Investigation into whether participants’ PR ethnicity or transnational practices impacted current HIV care engagement largely showed that these factors had little or no impact. We likely found that these factors had little or no impact because most of the study population had been born in or migrated to NYC at an early age. Participants spoke English fluently or very well and were largely assimilated into NYC culture. In this respect, our study population reflected the larger PR community in NYC as many migrated to and had been living in NYC for over a generation [44]. This situation is in contrast to the more recent migration of persons from PR to Florida [45, 46], where transnational ties, perceived practitioner stigma, and practitioner ethnicity and/or language may be more germane.
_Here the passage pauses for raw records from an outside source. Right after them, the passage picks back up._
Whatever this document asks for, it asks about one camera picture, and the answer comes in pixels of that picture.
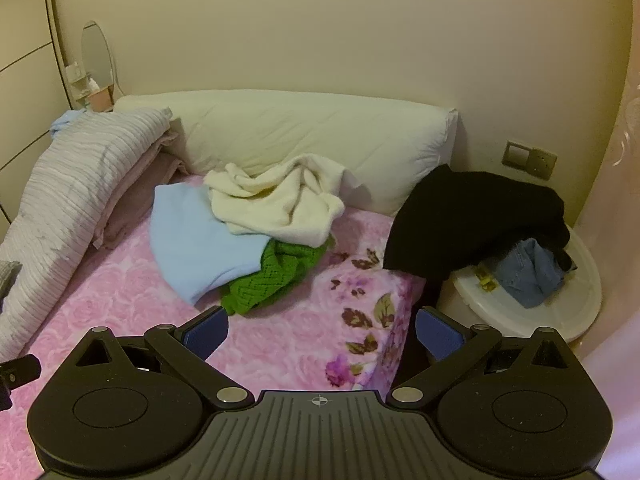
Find grey textured pillow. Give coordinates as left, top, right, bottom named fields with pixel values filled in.
left=0, top=261, right=24, bottom=307

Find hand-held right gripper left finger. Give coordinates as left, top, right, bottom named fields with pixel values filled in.
left=74, top=305, right=249, bottom=408

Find pale blue fabric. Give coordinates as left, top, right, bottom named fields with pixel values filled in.
left=49, top=110, right=90, bottom=139

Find grey striped duvet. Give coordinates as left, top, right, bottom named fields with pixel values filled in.
left=0, top=107, right=174, bottom=361

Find wall light switch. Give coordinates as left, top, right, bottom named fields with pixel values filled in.
left=501, top=140, right=529, bottom=171

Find cream wardrobe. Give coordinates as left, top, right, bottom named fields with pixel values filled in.
left=0, top=0, right=77, bottom=233

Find green knit sweater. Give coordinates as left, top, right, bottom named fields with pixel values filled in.
left=220, top=235, right=337, bottom=317

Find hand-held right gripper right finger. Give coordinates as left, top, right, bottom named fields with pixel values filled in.
left=386, top=306, right=579, bottom=407

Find oval mirror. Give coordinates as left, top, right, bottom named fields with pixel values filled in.
left=80, top=21, right=119, bottom=99

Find yellow clip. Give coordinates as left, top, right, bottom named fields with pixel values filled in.
left=474, top=265, right=499, bottom=292

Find cream striped sweater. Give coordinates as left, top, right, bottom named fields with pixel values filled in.
left=204, top=154, right=347, bottom=249

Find blue jeans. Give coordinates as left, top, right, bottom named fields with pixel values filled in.
left=492, top=237, right=564, bottom=310

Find dusty pink folded blanket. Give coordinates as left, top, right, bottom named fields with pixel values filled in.
left=92, top=129, right=192, bottom=252

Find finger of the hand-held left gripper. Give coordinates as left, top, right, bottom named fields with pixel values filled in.
left=0, top=354, right=42, bottom=412

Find black garment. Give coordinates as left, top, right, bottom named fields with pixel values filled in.
left=382, top=164, right=577, bottom=282

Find large white pillow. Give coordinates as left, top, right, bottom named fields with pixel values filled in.
left=114, top=90, right=460, bottom=217

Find pink floral blanket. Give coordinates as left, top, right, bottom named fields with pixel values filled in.
left=0, top=172, right=427, bottom=413

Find small pink box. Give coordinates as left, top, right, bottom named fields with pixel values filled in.
left=86, top=85, right=117, bottom=113

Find wall power socket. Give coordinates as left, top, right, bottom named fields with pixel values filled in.
left=523, top=147, right=558, bottom=181

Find white round laundry bin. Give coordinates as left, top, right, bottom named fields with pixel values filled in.
left=435, top=222, right=603, bottom=346

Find light blue garment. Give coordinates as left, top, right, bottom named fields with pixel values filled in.
left=149, top=182, right=272, bottom=307
This was a formative study and was not intended to be representative of all incarcerated PLWDH of PR origin. Participants were recruited to participate in the study for programmatic reasons. Participants were TCC clients in NYC jails who had been living with HIV for over two years. Also, as stated above, most had been living in NYC for many years and spoke English fluently or very well. To better understand the broader population of incarcerated PLWDH of PR origin, future studies should include those who are newly diagnosed, not receiving TCC, recently migrated, non-English speaking, and those in prisons. Also, the NYC jail system includes provision of onsite health care by CHS, facilitating HIV care and other services. Future studies may want to examine PR PLWDH in other, and especially smaller, jail jurisdictions that do not provide onsite health care. Potential limitations to this study include social desirability bias, such that respondents may have over- or under-reported certain behaviors (e.g. ART adherence). Recall bias may also have occurred, such that participants did not accurately remember and relate their prior HIV care experiences. Finally, we did not examine race as a predisposing factor. It is possible that PR PLWDH perceived by clinicians as Black experienced HIV care differently than those perceived as white as research shows that people of color experience greater HIV-related stigma from practitioners [47,48,49].

All participants in the study were current or former substance users who described their substance use and relapse, along with the stressors of homelessness, economic insecurity, and social isolation, as a barrier to care. Although some studies have shown improved ART adherence and clinical indicators (e.g. HIV viral suppression, improved CD4) when treating substance-using PLWDH [50,51,52], most research finds that continued substance use predicts poor medication adherence and health outcomes [53, 54]. To improve the HIV care engagement and health outcomes of substance using, incarcerated PLWDH of PR origin, strategies and policies to address the predisposing, enabling, and need factors, are needed. In particular, convenience of HIV care to substance use treatment and other services, greater access to stable housing, and TCC resources are needed to facilitate HIV care engagement of PLWDH of PR origin after incarceration.